◆ **Activity**:
Across the material below, how many lines contain the word "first"? Respond with the number only.

────────────────────

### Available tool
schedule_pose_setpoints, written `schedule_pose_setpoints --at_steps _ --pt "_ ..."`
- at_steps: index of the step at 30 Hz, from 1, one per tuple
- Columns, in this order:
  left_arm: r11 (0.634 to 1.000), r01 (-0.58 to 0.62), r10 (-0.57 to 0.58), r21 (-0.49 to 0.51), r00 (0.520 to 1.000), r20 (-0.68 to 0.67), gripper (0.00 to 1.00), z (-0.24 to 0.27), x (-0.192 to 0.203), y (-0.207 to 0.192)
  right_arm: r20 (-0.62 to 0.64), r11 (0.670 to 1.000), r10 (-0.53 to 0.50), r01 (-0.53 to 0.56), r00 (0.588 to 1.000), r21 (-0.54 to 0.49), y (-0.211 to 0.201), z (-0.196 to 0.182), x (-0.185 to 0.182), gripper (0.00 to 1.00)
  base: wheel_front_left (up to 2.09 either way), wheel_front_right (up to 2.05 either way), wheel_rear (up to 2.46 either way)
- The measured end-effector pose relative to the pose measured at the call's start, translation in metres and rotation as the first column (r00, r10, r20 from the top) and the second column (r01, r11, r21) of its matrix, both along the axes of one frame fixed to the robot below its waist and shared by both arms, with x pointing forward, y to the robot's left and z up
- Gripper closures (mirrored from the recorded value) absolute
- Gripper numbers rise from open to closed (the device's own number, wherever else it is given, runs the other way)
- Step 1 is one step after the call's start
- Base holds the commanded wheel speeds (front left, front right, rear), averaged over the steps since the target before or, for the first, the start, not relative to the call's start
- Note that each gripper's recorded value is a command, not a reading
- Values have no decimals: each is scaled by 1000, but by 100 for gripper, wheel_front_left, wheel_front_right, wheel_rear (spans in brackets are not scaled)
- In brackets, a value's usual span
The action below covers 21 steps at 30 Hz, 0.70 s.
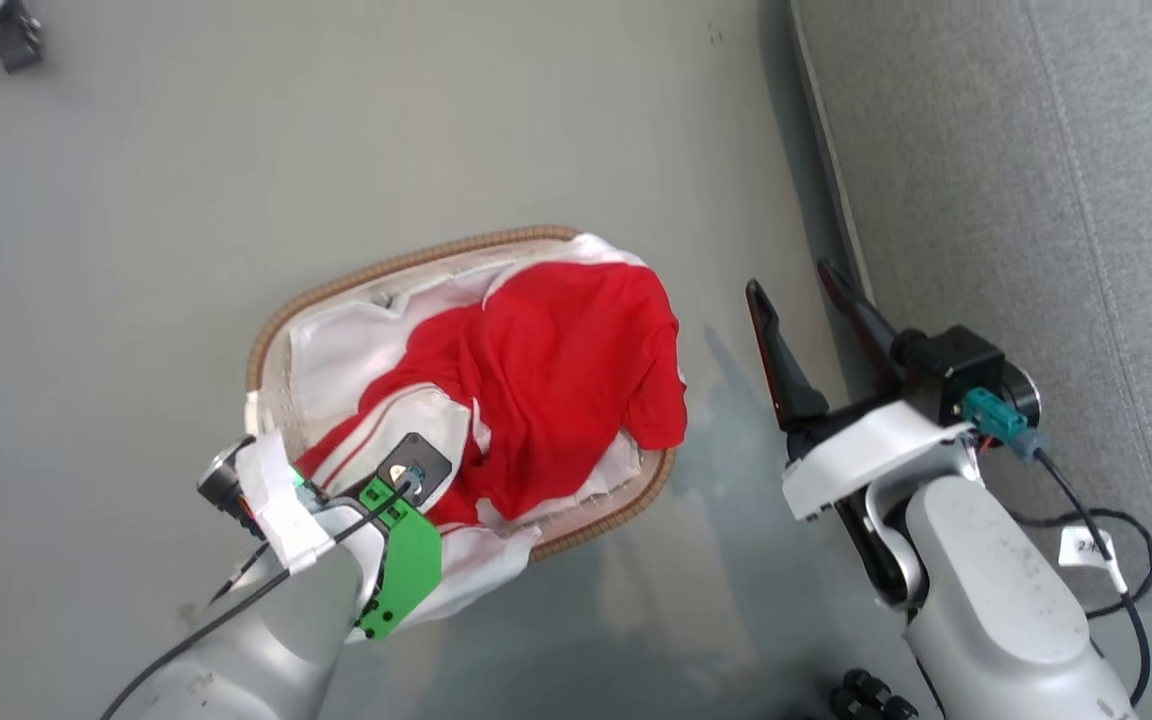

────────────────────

◆ **Your response**:
2